Бывают времена, все написанное надежно и кропотливо сохраняется, в журналах неутомимо гнездятся, не замечая личного времени, доброжелатели писателей и поэтов, старые девы и стареющие холостяки, без литературы им жизнь не впрок. Они радостно тебя принимают, хлопочут, кудахчут, бережно листают толстые пачки бумаг, которыми завалены их крохотные теплые комнатушки. Грудью стоят перед главным, грозным и великим, отстаивая молодой талант. Но "были когда-то и мы рысаками..." - главный шевелит знаменитым усом, роняет скупую слезу на ранец новобранца, - "в добрый путь..."
Но бывает и так, что срочно устраивают ремонт, сдают свои каморки под сигареты с пивом, забытые полки с рукописями толпятся в узких коридорах и темных переходах... Еще ютятся по углам старички, кто терпеливо доживает, кто взъерошен, возбужден, со злобой или отчаянием смотрит в сторону всяческих распродаж... Утрачена атмосфера неторопливого служения, заботливости, которая от веры и ожидания, что, вот, сейчас приоткроется дверь, несмело заглянет гений, которого никто еще не знает... Дверь открывается, им объявляют, что с четверга Наш мир закрыт и вместо него откроется журнал А я?.., блестящий и наглый.

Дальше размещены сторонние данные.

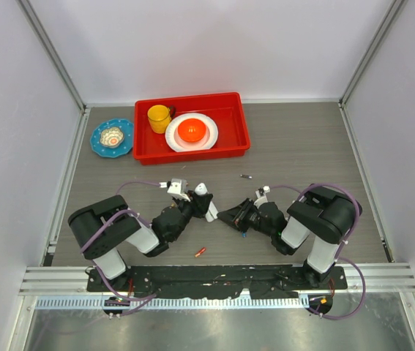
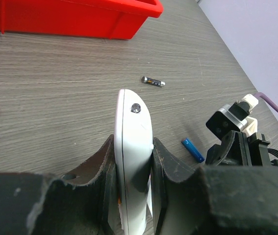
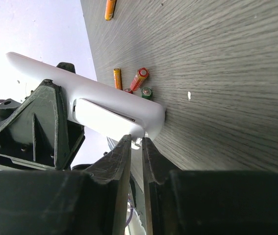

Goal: Load the batteries into the remote control

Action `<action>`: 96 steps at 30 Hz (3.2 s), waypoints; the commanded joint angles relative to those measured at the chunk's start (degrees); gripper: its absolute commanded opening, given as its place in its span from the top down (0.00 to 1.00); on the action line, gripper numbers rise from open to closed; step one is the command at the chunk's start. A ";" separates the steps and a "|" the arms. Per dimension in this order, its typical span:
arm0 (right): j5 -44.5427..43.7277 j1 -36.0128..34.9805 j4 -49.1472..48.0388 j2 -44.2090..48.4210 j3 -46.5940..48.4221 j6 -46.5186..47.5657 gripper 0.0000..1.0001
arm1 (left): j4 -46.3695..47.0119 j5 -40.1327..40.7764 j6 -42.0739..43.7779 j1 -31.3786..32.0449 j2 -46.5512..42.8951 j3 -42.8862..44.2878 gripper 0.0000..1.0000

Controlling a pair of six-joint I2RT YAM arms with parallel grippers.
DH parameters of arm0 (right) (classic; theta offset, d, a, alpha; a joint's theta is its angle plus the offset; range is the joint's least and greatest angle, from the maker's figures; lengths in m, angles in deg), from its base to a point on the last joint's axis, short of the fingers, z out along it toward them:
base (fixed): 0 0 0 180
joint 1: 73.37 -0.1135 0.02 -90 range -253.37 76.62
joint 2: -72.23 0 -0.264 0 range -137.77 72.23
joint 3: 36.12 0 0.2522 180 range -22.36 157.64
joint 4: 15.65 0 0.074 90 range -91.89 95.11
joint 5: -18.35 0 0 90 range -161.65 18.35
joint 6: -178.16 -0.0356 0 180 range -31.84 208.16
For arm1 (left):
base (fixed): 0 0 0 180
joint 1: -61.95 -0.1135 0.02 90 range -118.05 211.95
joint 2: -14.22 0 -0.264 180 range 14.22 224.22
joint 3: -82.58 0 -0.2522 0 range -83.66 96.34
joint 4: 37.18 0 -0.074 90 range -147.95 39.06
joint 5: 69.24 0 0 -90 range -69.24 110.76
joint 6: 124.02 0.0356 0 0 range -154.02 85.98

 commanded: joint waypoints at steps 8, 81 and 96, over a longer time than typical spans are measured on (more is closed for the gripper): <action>-1.44 -0.20 -20.62 -0.88 0.06 2.00 0.78 | 11.54 -0.71 0.22 0.24 -2.40 -1.25 1.00; -5.57 0.06 25.69 27.16 -2.76 17.99 0.60 | 11.54 2.45 1.27 0.24 -1.44 -2.13 1.00; -17.68 0.24 63.63 52.73 17.71 40.38 0.51 | -33.25 8.64 -8.97 -1.95 -28.73 9.88 1.00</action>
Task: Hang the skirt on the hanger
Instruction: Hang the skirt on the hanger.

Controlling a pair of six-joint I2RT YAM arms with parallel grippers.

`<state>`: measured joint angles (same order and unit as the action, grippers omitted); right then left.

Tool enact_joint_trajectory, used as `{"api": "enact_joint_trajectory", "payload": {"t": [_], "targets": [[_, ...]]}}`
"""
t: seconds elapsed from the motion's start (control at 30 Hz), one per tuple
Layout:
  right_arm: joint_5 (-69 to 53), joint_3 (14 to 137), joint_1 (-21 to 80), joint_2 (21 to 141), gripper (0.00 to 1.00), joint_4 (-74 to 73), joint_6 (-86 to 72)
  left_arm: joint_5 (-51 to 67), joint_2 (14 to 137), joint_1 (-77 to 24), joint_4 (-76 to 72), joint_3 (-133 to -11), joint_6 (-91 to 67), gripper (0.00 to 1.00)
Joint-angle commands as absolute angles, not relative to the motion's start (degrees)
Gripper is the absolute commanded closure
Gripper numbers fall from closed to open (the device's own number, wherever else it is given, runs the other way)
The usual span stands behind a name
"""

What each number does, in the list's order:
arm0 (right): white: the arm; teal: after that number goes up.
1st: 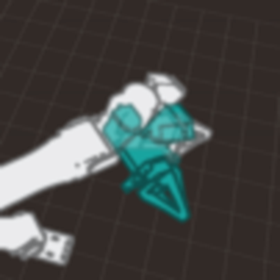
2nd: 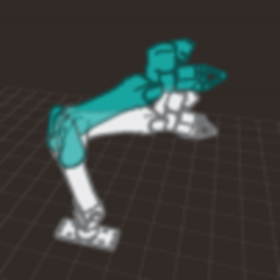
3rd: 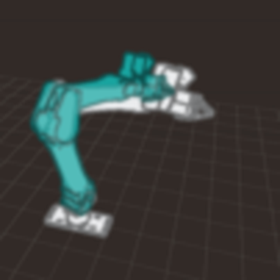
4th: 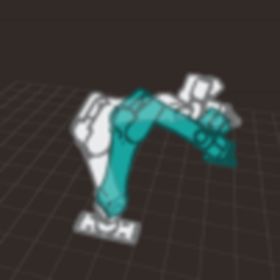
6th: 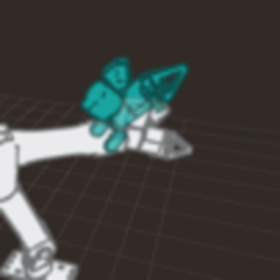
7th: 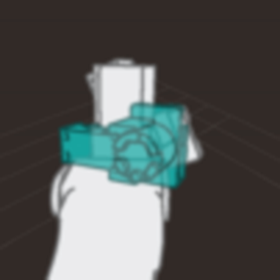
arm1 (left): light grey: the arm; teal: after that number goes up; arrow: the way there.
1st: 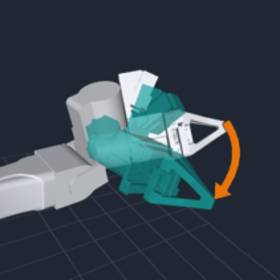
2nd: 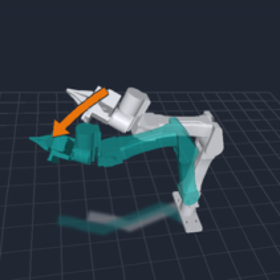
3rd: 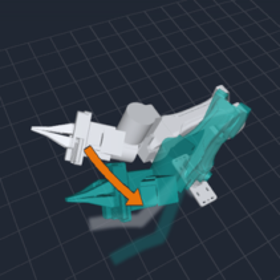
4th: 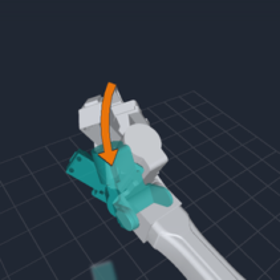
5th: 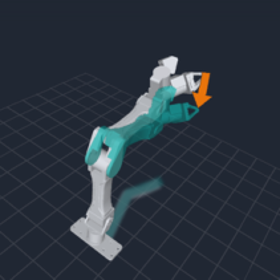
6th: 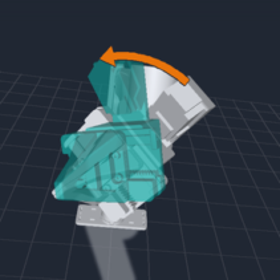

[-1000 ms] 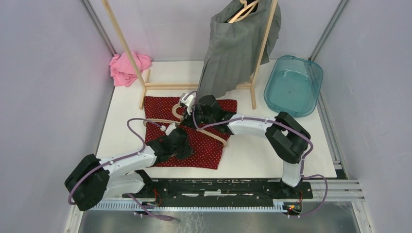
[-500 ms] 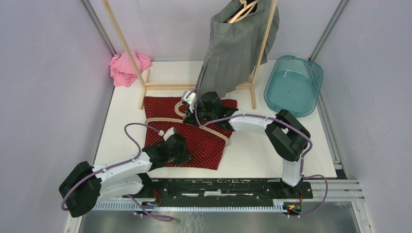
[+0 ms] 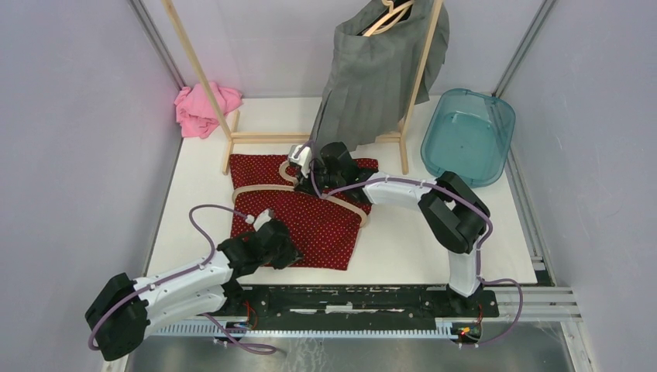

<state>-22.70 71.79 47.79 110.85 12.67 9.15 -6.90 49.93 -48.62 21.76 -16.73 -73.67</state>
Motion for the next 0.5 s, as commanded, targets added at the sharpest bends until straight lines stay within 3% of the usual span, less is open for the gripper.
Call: {"api": "enact_joint_trajectory", "payload": {"t": [0.0,0.47], "targets": [[-19.4,74.1,46.9,112.7,0.99,9.9,14.8,-6.8,48.9,-48.8,23.6,-15.8,-75.6,0.76],[-17.8,76.5,43.8,113.2,0.99,11.0,17.8,-6.6,47.5,-48.9,25.0,-15.1,-75.9,0.76]]}}
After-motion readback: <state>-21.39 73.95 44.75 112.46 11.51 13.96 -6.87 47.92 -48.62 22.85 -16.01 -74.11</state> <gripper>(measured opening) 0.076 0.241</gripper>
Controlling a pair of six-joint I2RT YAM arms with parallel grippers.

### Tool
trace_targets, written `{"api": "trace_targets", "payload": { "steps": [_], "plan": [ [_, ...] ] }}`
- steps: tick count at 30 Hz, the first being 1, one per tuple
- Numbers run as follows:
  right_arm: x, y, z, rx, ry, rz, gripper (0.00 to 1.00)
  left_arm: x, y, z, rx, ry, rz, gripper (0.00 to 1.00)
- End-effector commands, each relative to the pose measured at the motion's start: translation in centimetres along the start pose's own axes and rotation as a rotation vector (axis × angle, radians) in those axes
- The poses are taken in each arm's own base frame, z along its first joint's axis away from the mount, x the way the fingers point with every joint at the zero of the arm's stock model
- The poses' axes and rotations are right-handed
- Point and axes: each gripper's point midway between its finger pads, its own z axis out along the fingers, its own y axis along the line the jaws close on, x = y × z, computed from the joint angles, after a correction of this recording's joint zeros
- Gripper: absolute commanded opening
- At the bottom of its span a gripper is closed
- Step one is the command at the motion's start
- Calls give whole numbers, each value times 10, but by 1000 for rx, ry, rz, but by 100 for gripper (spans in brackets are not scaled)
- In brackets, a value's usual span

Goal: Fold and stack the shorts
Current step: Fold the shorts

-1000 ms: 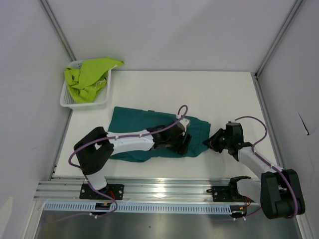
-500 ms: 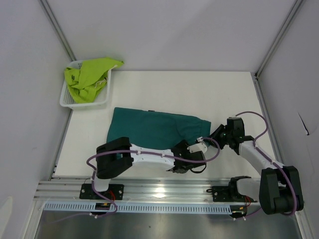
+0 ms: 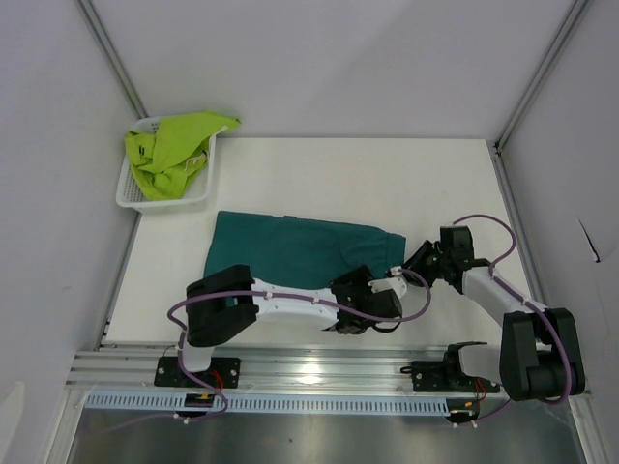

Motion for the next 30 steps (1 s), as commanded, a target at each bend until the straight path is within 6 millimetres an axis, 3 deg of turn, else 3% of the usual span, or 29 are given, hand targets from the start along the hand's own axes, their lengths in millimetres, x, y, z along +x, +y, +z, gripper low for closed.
{"api": "trace_targets", "payload": {
  "steps": [1,9,13,18,21,30],
  "plan": [
    [-8,15,-3,-47,1,-34,2,-17,-9,-12,63,-71,49,79],
    [-9,14,-4,-46,0,-31,3,-16,-31,-14,153,-74,90,78],
    [-9,14,-5,-50,1,-30,3,-20,-35,-6,137,-62,97,67],
    [-9,17,-9,-57,-5,-23,3,-23,-30,8,93,-36,97,59],
    [-9,18,-11,-62,-6,-21,3,-27,-27,9,78,-52,79,51],
    [-5,17,-9,-70,9,-9,3,-31,-12,11,-5,-67,45,0]
  ]
}}
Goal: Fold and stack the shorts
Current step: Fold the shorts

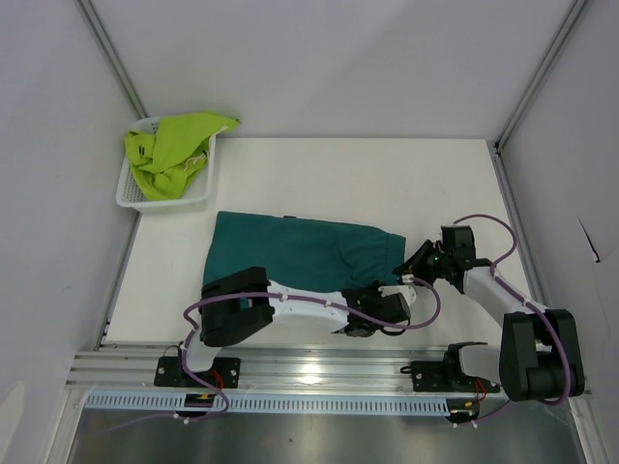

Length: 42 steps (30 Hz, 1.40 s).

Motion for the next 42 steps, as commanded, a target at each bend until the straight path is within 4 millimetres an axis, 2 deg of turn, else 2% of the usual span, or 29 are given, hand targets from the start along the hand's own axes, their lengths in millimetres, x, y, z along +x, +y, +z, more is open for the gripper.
{"api": "trace_targets", "payload": {
  "steps": [1,3,6,7,9,10,13,19,24,34,42],
  "plan": [
    [-3,13,-6,-46,-5,-12,3,-18,16,-4,-60,-49,-49,0],
    [-1,13,-6,-51,6,-12,4,-21,15,-6,-50,-62,-59,0],
    [5,10,-4,-63,28,-7,17,-16,17,-10,-39,-73,-66,0],
    [6,10,-3,-70,31,-8,24,-17,17,-12,-33,-81,-71,0],
    [10,5,-1,-66,43,-3,31,-17,19,-15,-20,-96,-82,0],
    [12,4,0,-69,48,0,41,-17,19,-16,-19,-97,-83,0],
    [20,-2,3,-67,65,13,53,-16,19,-19,-7,-101,-84,0],
    [28,-11,6,-65,75,25,66,-17,22,-27,18,-130,-108,0],
    [30,-16,11,-60,81,30,67,-18,19,-33,64,-154,-117,0],
    [22,-9,24,-110,64,37,73,-9,13,-45,158,-172,-136,0],
    [22,-11,32,-117,70,67,73,3,20,-48,168,-155,-177,0]
  ]
}}
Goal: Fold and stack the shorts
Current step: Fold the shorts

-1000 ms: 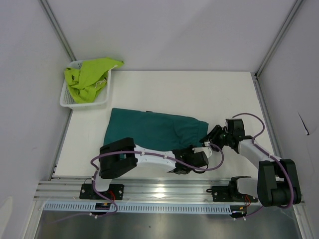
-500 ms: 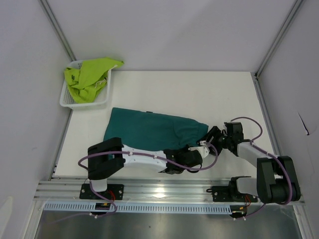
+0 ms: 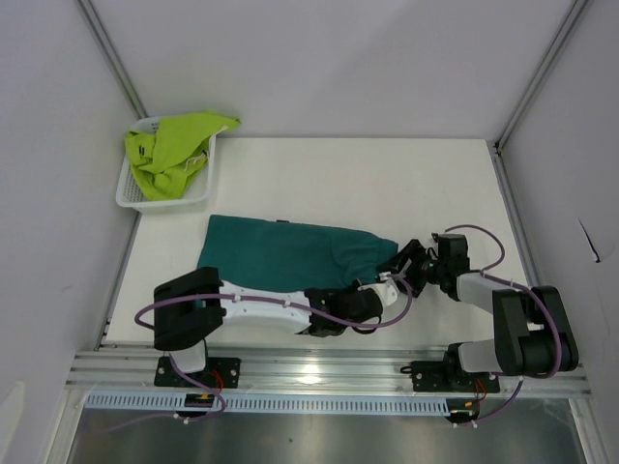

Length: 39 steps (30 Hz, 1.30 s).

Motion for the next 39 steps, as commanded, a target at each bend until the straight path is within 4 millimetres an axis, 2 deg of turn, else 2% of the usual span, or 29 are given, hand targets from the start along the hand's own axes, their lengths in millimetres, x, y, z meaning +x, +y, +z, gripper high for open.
{"api": "trace_targets", "payload": {
  "steps": [1,6,9,17,19,29,34,39],
  "plan": [
    [3,-18,6,46,-15,10,73,-18,10,-11,15,-60,-92,0],
    [13,-22,4,45,-6,21,74,-12,25,-6,24,-36,-175,0],
    [21,-19,3,30,5,36,86,-12,27,-4,22,-28,-187,0],
    [29,-1,10,-69,27,72,87,-13,25,-8,50,-54,-195,0],
    [33,-3,13,-71,43,88,87,-13,25,-9,57,-59,-205,0],
    [21,-4,23,-74,-7,109,85,-6,17,-12,122,-48,-188,0],
    [14,-5,23,-61,-40,100,76,3,16,-14,127,-28,-182,0],
    [8,-1,25,-62,-43,82,77,2,9,-15,165,-33,-176,0]
  ]
}}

А кому-то повезет из молодых, возьмут за услужливость этажом повыше, где пахнет настырным лаком и блестит паркет, там в обширных кабинетах новые кожанки, дорогой дым, самодовольные юнцы, отчаянная компания держит совет кого протолкнуть и раскрутить, как бы втиснуться, вклиниться, опередить... оставить влажный след на паркете времени...
Времена перемен губительны для искусств, яд на десятилетия!.. То, что по природе своей растет естественно, как лист на дереве, не выдерживает наглого напора, уходит в тень, в забвение, едва теплится...
А некоторые, пережившие свою славу и расцвет, успели ускользнуть, делают вид, что процветают, рассказывают чужим историйки о родной литературе. Пустой труд, чужому не понять языка огромной запутавшейся в истории страны - чудовищно сложен, не хочет подчиняться правилам и законам... как все на наших просторах.
Может, вот так он сочинял, Гриша?.. С настроением, искренно, но несколько многословно, на мой вкус. Теперь все стало жестче, и жизнь и литература. Но не проще.
***
После урока остался в классе, отчет за четверть, обычная тягомотина. А она тут как тут, вилять задом. На уроке не слышно ее, не видно. То, се, смешочки, какие трусики у нее и прочее... Наверное, мой простецкий вид и небрежное поведение давали повод.
Я говорю, отстань, Кларка, перед тобой старый импотент, и вообще... дезертирую в педерасты.
Она психанула, дверью хлопнула и убежала. Вот сейчас, думаю, юбку порвет или блузку, стану я насильником, как в фильме... Не оправдаешься!.. Она по-другому решила. Понемногу распустила слух, что видела меня с каким-то парнем в пустом классе. Пошли, конечно, разговоры... Пришлось с директором объясняться. Ну, да, было у меня с ней два-три необдуманных поступка, каюсь... Со школьного вечера началось. Почти невинные развлечения, а потом разум победил, вот она и взбесилась.